The New York firm WXY and the Brooklyn Navy Yard Development Corporation have proposed vertical manufacturing buildings in a new Navy Yard masterplan. A series of renderings show plans for the next phase of development, including high-rise structures with 5.1 million square feet of urban industrial space. The $2.5 billion masterplan was first announced in January 2018, and as Curbed NY reports, the master plan and rezoning calls for new manufacturing buildings, increased public access, and more educational programming.
The 30-year masterplan for the complex will be constructed on three open lots adjacent to Navy Street, Kent Avenue, and Flushing Avenue. The plan divides the 300-acre Navy Yard into districts. The BNYDC plans to add open space and a range of amenities to the Yard. The “Vertical Manufacturing Building” includes three scales of space. The ground level consists of loading docks, parking, and showrooms which act as a buffer for flooding. All of the mechanical systems are located on the second floor. The “XL” manufacturing floors, designed for large and heavy equipment, are located two to three stories above the ground. Above the XL floors are light-industrial spaces with 15-foot-tall ceilings. On the uppermost floors is creative office space with 12-foot-high ceilings.

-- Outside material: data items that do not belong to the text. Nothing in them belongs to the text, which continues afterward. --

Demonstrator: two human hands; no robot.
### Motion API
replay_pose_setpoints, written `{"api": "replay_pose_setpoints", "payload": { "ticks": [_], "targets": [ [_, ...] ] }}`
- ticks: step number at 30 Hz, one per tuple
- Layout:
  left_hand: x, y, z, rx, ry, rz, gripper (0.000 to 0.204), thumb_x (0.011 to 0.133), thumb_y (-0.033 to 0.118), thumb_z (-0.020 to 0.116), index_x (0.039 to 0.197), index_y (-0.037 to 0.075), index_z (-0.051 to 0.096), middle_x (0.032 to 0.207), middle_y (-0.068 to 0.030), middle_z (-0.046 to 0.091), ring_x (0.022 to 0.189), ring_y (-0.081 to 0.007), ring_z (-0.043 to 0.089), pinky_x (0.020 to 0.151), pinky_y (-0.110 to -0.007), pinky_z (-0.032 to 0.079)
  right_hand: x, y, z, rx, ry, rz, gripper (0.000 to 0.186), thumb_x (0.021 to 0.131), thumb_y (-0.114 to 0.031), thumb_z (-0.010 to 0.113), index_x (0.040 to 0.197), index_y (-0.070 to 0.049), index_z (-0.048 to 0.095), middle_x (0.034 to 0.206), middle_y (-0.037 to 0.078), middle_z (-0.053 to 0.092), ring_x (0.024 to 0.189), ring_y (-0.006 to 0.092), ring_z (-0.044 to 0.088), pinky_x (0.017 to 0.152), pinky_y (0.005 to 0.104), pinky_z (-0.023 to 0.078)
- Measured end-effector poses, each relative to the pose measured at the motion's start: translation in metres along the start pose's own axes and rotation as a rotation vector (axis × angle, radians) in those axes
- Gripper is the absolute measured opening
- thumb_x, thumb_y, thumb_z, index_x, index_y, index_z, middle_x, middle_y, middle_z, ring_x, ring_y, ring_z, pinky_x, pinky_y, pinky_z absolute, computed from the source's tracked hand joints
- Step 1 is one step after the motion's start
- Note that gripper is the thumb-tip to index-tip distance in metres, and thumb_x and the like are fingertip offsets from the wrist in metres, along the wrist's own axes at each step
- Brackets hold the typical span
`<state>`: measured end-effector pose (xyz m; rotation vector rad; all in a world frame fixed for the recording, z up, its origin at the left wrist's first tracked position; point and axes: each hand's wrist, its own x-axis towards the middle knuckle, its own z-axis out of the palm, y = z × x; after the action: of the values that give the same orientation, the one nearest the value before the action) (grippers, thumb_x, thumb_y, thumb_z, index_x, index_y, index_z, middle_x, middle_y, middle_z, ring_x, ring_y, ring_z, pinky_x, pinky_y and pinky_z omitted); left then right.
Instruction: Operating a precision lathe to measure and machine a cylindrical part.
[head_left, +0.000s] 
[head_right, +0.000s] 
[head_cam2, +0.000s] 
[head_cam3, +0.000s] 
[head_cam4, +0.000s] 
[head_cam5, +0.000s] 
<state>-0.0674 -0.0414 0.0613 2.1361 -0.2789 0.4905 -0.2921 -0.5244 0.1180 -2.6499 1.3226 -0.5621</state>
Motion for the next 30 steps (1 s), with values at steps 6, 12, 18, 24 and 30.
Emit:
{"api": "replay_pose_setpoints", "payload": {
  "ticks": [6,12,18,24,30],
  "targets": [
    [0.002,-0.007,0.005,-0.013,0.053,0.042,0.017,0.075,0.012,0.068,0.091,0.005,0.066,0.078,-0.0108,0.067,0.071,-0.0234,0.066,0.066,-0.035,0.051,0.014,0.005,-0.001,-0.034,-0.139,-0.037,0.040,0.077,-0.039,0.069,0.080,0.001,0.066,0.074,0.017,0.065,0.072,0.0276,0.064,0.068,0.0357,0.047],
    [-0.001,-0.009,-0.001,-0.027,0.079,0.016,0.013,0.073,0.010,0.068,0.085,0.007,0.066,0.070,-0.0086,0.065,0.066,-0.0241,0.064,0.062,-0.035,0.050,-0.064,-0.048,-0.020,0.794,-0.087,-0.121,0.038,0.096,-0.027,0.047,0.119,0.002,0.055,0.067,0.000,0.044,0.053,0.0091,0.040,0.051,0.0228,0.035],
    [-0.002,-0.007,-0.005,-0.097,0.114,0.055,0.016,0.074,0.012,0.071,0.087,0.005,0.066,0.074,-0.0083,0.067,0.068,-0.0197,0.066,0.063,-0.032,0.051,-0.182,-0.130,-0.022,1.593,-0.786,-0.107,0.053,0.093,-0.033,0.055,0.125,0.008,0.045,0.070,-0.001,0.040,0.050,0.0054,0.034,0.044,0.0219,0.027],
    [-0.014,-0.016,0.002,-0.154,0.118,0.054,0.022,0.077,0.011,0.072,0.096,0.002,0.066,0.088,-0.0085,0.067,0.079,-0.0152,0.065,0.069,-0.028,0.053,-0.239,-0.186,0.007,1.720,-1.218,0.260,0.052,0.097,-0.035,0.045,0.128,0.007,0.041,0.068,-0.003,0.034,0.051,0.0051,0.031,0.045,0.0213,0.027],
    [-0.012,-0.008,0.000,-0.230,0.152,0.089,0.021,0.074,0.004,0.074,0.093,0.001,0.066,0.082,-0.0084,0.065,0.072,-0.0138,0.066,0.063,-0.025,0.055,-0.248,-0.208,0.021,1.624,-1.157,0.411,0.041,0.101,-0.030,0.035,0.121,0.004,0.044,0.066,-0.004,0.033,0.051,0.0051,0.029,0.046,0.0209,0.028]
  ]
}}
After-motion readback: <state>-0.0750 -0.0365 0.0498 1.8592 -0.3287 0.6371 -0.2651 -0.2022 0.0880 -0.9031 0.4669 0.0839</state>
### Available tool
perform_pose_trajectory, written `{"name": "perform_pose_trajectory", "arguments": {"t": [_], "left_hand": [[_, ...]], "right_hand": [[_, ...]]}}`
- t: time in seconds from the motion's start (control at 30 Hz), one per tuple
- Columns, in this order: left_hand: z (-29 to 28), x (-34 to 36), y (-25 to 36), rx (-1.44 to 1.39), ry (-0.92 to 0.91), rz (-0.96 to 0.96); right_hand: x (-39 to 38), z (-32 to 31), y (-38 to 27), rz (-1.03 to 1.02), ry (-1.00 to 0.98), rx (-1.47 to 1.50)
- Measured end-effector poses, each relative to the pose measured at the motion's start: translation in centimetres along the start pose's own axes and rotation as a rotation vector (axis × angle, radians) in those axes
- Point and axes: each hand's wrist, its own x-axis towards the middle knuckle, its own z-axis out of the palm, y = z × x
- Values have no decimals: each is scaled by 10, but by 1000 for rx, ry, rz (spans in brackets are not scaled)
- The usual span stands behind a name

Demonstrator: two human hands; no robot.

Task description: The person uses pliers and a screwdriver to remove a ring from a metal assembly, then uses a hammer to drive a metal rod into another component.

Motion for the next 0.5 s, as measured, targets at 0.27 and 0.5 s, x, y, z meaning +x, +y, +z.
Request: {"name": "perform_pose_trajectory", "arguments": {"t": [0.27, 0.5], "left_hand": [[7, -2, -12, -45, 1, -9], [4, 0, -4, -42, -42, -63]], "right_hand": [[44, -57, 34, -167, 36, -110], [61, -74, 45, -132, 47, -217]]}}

As the adaptive reuse of old warehouses and ship-building facilities has already taken place, the plan aims to create 10,000 additional jobs. "Forward-thinking cities like New York are using urban design to grow districts that support new kinds of jobs in urban industrial and maker settings," said WXY managing principal Adam Lubinsky. "The Brooklyn Navy Yard is leading the way, showing how to create and integrate valuable public space and amenities, multi-modal transit and streets, and state-of-the-art vertical manufacturing buildings, which will boost the yard's economic impact."
The project may also include a public pedestrian flyover to the NYC Ferry stop, scheduled to open early next year. Other improvements to the site include wayfinding, lighting and streetscaping, as well as better transportation in and around the area for bikes, car-sharing, and shuttle buses. "The yard is quickly becoming a national model for bringing sustainable manufacturing jobs back to cities, and our masterplan lays out a comprehensive vision to bring the campus to its full potential over the coming decades," said BNYDC president and CEO, David Ehrenberg.
Located on a bend in the East River, the site was first taken over in 1801 by the US Navy, which operated there until 1966. The conversion of the Brooklyn Navy Yard from a decommissioned shipyard to an industrial park aims to create a new model for New York City’s next manufacturing economy. At at a larger scale, the masterplan and rezoning hopes to rethink how cities design urban manufacturing districts across America.